The province’s deficit this year is now forecast to reach $21.3 billion, $2.8 billion lower than forecast in August, when Alberta Premier Jason Kenney’s United Conservative government last provided a budget update.
The lower projected deficit would still make it the largest on record in the province.
“We are beginning to see early signs of a recovery,” Toews said but warned the province faces a “great economic challenge.”
“Earlier this year, Alberta was hit by a triple black swan event,” Alberta Finance Minister Travis Toews said Tuesday, referring to the COVID-19 pandemic, the resulting global drop in oil prices, and a worldwide recession amid lockdowns. “These three things have combined to hit Alberta and our resource-based economy much harder than other jurisdictions.”
Tuesday’s updated budget showed the province, home to Canada’s biggest oil producers, lost 360,900 jobs between February and April this year. While the province has since recovered 258,000 of those jobs, more than 102,000 people remain out of work compared with the start of the year.
The province now forecasts its unemployment rate will average 11.6 per cent this year and won’t return to pre-pandemic levels until 2023, when the jobless rate will climb back up to 6.8 per cent.
Alberta had been resisting stricter measures to contain the second wave of coronavirus infections over concerns about the economy and further job losses, even as other provinces such as Ontario and Manitoba have restricted economic activity to rein in rising coronavirus cases.
In June, Fitch Ratings downgraded Alberta’s credit to AA- from AA and revised its outlook to negative as a result of “sharply higher provincial borrowing during the pandemic-driven economic crisis.”
Similarly, in July, Moody’s Investors Service predicted that Alberta’s government revenues would be more challenged by the pandemic than any other province in Canada.
After four days of record-setting cases, including 1,549 newly identified cases on Monday, provincial cabinet ministers met to discuss new rules to limit the spread while trying to avoid a double-dip recession.
In the hours before the new COVID-19 restrictions were introduced Tuesday, Alberta’s fiscal update forecasted a real gross domestic product (GDP) contraction of 8.1 per cent in 2020.
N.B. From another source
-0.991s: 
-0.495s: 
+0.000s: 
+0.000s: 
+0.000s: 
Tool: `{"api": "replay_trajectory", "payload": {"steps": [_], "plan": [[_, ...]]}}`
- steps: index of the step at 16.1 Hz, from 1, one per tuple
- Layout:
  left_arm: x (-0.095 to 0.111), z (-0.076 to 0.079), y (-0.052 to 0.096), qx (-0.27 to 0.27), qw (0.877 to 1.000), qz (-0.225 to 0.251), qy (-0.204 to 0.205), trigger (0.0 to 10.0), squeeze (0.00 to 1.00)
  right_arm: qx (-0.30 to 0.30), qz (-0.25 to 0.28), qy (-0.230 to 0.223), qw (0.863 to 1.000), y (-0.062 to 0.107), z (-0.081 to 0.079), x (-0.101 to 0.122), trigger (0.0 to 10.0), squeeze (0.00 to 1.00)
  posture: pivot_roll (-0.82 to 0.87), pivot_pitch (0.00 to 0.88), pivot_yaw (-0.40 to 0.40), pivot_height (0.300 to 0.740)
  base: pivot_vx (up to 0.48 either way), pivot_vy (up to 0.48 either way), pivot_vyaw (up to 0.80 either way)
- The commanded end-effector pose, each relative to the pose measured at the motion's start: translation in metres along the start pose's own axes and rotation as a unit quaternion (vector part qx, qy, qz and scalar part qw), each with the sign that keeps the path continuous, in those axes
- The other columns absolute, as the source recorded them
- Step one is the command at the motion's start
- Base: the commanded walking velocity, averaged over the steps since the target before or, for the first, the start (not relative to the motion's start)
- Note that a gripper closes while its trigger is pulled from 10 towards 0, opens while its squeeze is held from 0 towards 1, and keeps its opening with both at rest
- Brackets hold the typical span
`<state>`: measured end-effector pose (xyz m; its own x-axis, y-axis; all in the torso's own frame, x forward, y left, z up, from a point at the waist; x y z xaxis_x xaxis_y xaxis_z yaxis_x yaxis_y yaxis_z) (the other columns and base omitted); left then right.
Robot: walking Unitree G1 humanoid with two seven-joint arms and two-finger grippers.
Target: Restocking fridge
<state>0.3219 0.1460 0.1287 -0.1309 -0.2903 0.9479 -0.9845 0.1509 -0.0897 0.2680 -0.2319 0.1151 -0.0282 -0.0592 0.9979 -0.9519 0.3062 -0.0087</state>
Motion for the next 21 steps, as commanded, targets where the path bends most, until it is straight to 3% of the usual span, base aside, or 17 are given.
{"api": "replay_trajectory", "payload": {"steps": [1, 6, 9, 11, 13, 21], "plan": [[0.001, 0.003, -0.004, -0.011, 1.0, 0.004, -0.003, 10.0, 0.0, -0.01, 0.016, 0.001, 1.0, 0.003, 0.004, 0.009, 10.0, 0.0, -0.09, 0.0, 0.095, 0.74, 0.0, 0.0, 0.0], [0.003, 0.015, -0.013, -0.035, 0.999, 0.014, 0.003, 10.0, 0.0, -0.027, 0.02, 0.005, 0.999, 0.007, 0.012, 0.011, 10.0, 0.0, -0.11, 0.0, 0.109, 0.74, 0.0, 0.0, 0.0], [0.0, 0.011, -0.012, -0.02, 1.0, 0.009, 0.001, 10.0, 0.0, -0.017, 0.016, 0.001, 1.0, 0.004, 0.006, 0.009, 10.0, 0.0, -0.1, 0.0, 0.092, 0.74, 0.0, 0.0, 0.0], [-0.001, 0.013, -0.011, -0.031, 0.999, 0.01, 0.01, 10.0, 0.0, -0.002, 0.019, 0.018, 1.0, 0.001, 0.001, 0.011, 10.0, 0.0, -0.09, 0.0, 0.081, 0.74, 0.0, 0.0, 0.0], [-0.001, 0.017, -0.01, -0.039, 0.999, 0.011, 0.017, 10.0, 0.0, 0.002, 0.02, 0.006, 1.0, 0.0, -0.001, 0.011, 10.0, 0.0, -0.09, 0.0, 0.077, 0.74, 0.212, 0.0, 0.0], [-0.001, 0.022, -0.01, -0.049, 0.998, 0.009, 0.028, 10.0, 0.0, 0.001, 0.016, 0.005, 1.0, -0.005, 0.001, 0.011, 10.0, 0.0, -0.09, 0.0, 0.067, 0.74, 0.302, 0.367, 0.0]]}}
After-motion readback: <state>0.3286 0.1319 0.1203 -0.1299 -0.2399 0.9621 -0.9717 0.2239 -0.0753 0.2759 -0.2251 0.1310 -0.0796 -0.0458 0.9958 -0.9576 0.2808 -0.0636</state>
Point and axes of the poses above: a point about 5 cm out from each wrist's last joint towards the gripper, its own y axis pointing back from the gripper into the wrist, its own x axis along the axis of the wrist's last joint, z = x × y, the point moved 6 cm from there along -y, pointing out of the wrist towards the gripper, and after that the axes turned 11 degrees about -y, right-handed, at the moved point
That’s worse than the 7.3 per cent contraction forecast by The Canadian Imperial Bank of Commerce in a new report on Tuesday before the Alberta budget was released.
“The two largest oil-producing provinces of Alberta and Newfoundland & Labrador have the longest road to recovery due to the negative effect of both the pandemic and weak oil prices on their economies,” CIBC said in its 2021 outlook.
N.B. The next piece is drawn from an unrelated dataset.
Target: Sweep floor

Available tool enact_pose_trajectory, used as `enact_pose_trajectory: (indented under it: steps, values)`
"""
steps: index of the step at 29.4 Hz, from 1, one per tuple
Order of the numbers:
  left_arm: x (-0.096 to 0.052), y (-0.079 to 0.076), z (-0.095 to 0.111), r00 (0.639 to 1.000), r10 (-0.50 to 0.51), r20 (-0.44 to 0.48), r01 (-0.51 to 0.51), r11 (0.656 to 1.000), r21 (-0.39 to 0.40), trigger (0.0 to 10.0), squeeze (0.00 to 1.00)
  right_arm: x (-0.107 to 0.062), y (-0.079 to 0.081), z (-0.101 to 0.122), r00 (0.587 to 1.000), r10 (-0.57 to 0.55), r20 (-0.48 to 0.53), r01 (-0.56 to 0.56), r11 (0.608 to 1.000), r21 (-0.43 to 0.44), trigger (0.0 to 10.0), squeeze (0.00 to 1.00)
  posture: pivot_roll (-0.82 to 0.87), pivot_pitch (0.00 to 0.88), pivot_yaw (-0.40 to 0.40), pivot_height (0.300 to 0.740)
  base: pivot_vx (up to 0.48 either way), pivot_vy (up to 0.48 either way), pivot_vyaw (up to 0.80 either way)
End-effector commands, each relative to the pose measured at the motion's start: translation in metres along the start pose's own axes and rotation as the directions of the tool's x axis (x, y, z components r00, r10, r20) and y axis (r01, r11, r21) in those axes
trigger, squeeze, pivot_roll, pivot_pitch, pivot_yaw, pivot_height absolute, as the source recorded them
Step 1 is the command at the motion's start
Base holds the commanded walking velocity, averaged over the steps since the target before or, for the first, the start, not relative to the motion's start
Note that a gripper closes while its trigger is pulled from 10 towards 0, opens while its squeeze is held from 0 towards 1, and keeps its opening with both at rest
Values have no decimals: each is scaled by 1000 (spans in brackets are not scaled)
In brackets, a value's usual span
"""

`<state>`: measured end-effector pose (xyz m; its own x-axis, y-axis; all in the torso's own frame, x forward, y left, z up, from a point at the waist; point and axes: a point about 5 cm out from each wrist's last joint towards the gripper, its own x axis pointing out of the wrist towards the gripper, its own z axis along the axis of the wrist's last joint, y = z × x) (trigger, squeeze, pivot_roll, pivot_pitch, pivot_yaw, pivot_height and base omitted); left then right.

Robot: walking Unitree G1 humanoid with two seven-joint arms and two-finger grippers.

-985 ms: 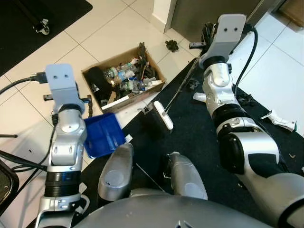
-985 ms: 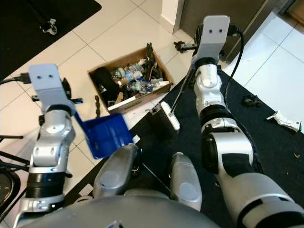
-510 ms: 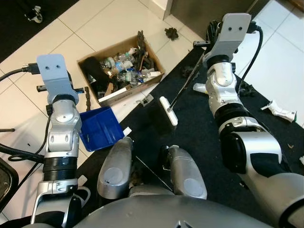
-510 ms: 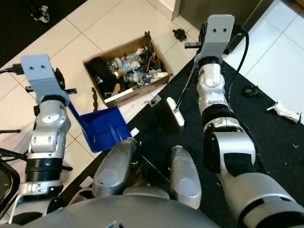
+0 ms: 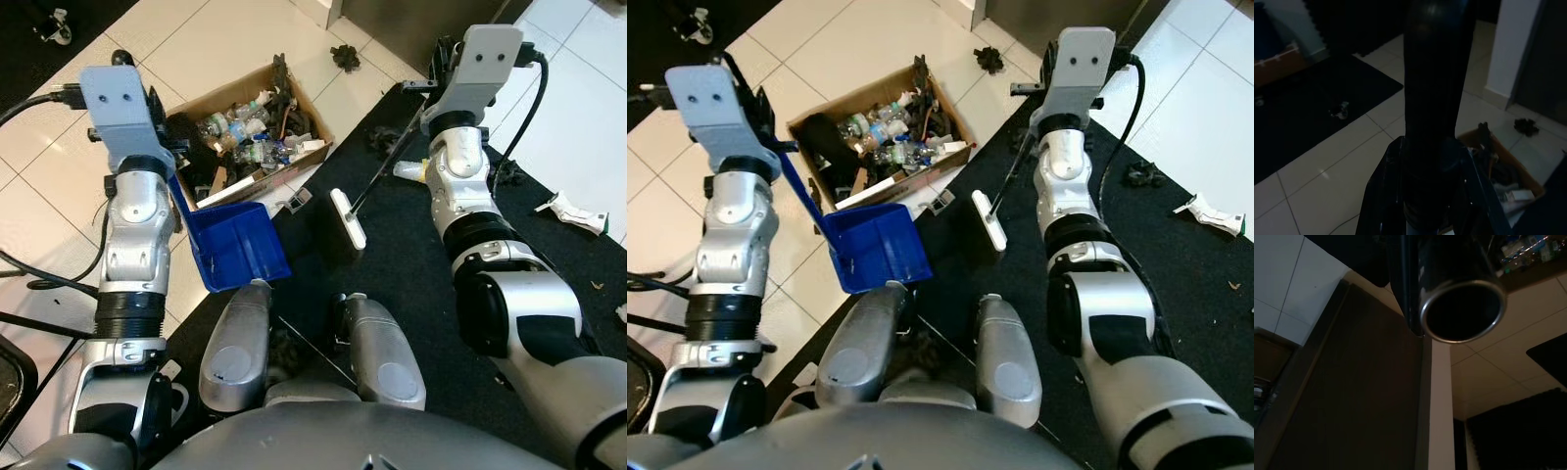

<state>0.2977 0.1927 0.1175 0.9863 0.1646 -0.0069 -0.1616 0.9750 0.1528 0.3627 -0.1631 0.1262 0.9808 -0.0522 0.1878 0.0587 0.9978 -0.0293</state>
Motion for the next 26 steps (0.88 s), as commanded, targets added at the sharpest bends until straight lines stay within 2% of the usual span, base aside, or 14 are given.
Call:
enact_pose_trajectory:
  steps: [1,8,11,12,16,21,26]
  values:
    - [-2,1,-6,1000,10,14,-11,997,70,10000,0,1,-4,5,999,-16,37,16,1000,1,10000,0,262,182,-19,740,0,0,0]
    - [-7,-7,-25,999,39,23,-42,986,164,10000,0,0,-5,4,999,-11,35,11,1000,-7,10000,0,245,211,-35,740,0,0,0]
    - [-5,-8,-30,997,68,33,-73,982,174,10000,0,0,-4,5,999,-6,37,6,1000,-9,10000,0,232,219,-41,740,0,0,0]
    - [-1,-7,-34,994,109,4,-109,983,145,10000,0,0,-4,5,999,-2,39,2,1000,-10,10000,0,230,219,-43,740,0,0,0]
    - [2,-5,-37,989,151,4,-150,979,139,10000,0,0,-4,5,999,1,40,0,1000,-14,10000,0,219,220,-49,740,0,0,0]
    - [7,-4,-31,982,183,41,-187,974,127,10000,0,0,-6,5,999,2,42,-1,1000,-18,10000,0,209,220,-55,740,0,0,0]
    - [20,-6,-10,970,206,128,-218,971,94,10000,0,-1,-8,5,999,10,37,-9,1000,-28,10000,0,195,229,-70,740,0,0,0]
At the same time, energy sector investment in the province is expected to plunge 30 per cent this year.
As oil prices crashed this spring, producers in the province shut in 800,000 barrels per day of oil production and as a result the province expects total oil production this year to average 3.3 million bpd, or 250,000 bpd fewer than in 2019.
The crash has caused Alberta to revise its expectations for oil prices over the next three years, lowering its budget estimates considerably.
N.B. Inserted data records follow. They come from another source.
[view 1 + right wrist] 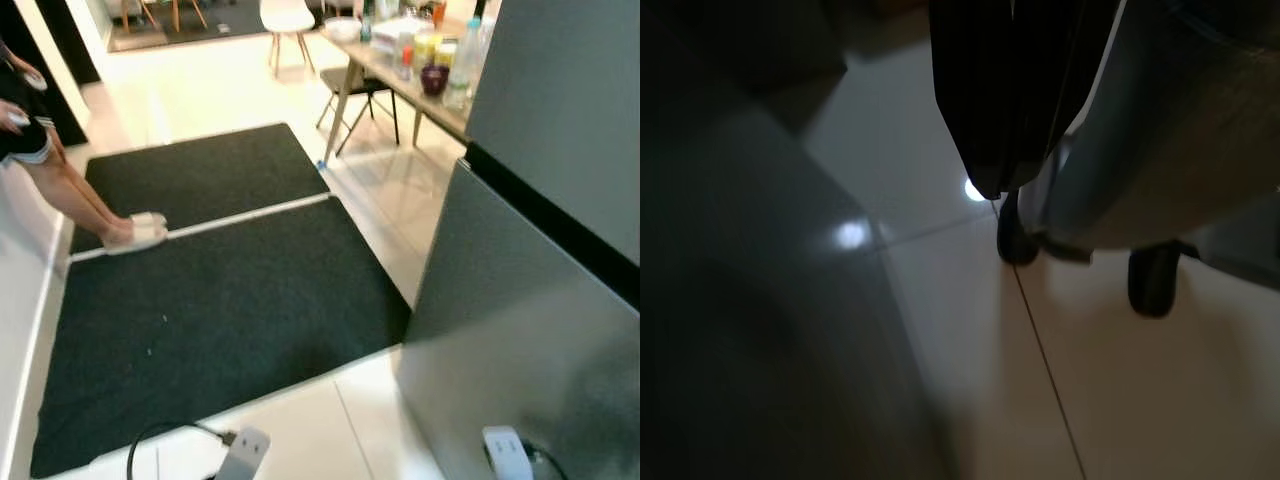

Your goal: Restocking fridge

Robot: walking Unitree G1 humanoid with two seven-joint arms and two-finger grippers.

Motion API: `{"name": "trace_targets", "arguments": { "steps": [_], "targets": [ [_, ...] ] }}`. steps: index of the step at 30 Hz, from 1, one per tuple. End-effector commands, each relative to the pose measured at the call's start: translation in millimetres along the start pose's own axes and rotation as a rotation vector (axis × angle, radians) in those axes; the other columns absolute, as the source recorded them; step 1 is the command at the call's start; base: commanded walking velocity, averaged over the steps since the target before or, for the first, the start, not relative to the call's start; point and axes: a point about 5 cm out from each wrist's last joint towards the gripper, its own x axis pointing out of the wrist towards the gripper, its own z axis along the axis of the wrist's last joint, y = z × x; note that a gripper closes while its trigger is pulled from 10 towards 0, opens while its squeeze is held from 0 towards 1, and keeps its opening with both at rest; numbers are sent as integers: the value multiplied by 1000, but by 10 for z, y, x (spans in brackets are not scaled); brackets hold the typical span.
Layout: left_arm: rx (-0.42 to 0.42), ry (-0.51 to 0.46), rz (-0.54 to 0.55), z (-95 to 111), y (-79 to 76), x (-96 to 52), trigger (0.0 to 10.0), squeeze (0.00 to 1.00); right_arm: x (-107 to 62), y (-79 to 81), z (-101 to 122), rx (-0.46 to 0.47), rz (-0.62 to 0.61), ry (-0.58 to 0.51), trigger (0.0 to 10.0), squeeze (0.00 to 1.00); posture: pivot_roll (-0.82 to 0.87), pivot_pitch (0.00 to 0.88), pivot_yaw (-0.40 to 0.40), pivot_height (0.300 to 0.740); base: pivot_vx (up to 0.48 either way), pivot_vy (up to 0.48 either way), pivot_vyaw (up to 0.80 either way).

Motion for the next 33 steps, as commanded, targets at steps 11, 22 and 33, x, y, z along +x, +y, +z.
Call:
{"name": "trace_targets", "arguments": {
  "steps": [11,22,33],
  "targets": [
    [-7,26,-18,-82,-49,-8,10000,0,3,29,-21,1,7,4,10000,0,-51,0,-18,740,0,0,794],
    [-14,28,-28,-89,-63,-8,10000,0,4,35,-22,-1,10,5,10000,0,-50,0,-20,740,0,0,792],
    [-26,24,-30,-85,-75,-7,10000,0,3,25,-24,2,-6,5,10000,0,-51,0,-19,740,0,0,593]
  ]
}}
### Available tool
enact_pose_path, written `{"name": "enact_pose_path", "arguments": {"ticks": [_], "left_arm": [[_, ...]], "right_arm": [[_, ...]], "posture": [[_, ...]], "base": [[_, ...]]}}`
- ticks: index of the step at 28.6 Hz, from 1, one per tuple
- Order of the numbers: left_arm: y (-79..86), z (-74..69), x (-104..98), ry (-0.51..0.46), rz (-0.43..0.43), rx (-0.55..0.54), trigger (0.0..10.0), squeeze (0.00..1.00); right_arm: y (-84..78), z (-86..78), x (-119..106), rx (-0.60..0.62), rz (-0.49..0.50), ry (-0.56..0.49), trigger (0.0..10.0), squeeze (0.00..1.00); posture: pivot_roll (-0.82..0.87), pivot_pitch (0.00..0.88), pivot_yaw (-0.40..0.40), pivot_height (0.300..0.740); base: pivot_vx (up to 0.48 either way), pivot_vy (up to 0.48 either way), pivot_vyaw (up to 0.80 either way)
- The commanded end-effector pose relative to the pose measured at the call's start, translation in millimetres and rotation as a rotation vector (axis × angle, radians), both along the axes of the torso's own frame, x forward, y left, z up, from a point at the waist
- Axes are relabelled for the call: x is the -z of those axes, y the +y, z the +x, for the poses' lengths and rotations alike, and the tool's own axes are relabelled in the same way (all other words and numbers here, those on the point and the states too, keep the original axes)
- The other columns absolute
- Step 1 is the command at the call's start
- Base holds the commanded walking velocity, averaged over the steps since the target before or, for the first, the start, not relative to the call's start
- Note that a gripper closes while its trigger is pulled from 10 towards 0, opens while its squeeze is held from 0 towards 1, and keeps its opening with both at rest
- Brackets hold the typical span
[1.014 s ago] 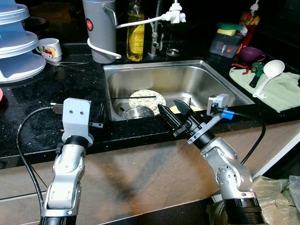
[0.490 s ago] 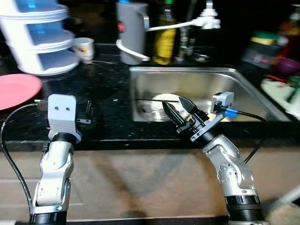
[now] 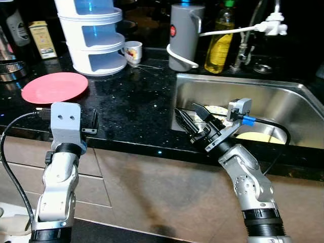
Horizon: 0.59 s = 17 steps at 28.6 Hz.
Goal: Kitchen organization
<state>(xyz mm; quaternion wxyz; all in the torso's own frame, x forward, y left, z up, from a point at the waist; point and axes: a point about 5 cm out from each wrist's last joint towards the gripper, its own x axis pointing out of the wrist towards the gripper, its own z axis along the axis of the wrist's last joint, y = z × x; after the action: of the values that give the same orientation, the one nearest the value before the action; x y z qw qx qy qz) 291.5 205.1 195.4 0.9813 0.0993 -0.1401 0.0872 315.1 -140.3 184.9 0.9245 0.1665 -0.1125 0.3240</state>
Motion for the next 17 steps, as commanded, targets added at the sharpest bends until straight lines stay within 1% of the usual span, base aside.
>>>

The province now expects the West Texas Intermediate oil price benchmark to average US$45 per barrel for the 2021/2022 fiscal year, compared with previous assumptions of US$55 per barrel, and US$54.90 per barrel in 2022/2023, down from an expected US$62.90 per barrel.
As a result, Alberta’s non-renewable resource revenues, including money from oil and gas royalties and land sales, are expected to plunge 72 per cent to just under $1.7 billion this year, compared with $5.9 billion last year.
The province has also abandoned plans to balance its budget within the next three years as a result of the massive declines in investment and oil and gas revenues.
“Flexibility dictates that government cannot adhere to the plan to balance the budget in 2022-2023,” the province’s mid-year fiscal update states, which also notes that Alberta is facing its biggest economic shock since the 1930s.
In place of a balanced budget, the province is adopting fiscal anchors, which include reducing per-capita public spending to a comparable level with other provinces and a pledge to keep net debt to gross domestic product (GDP) below 30 per cent.
Once the pandemic ends, the province expects to develop a new plan and timeline to balance the budget, but Toews declined to say when it hoped to achieve a balanced budget.
He said it would be “disingenuous” to provide a date for those targets now.
“Reluctantly but necessarily we will have to delay balancing the budget,” Toews told reporters Tuesday.
“Right now, with our great economic challenge and a significant reduction in revenues that will be with us for some years, we will not be able to balance in our first term.”
A major part of the new deficit figure is better-than-expected government revenues, which are now forecast to be $41.4 billion, or roughly $3 billion higher than the government previously expected.
Still, the twin threats of the oil price crash and the coronavirus pandemic have forced the province to revise downward its expected revenues for the next three years.
“Corporate earnings will be much lower this year and next year because of the economic challenge,” Toews said.
The province expects that non-renewable resource revenues and corporate tax revenues will not recover to pre-pandemic levels until 2023.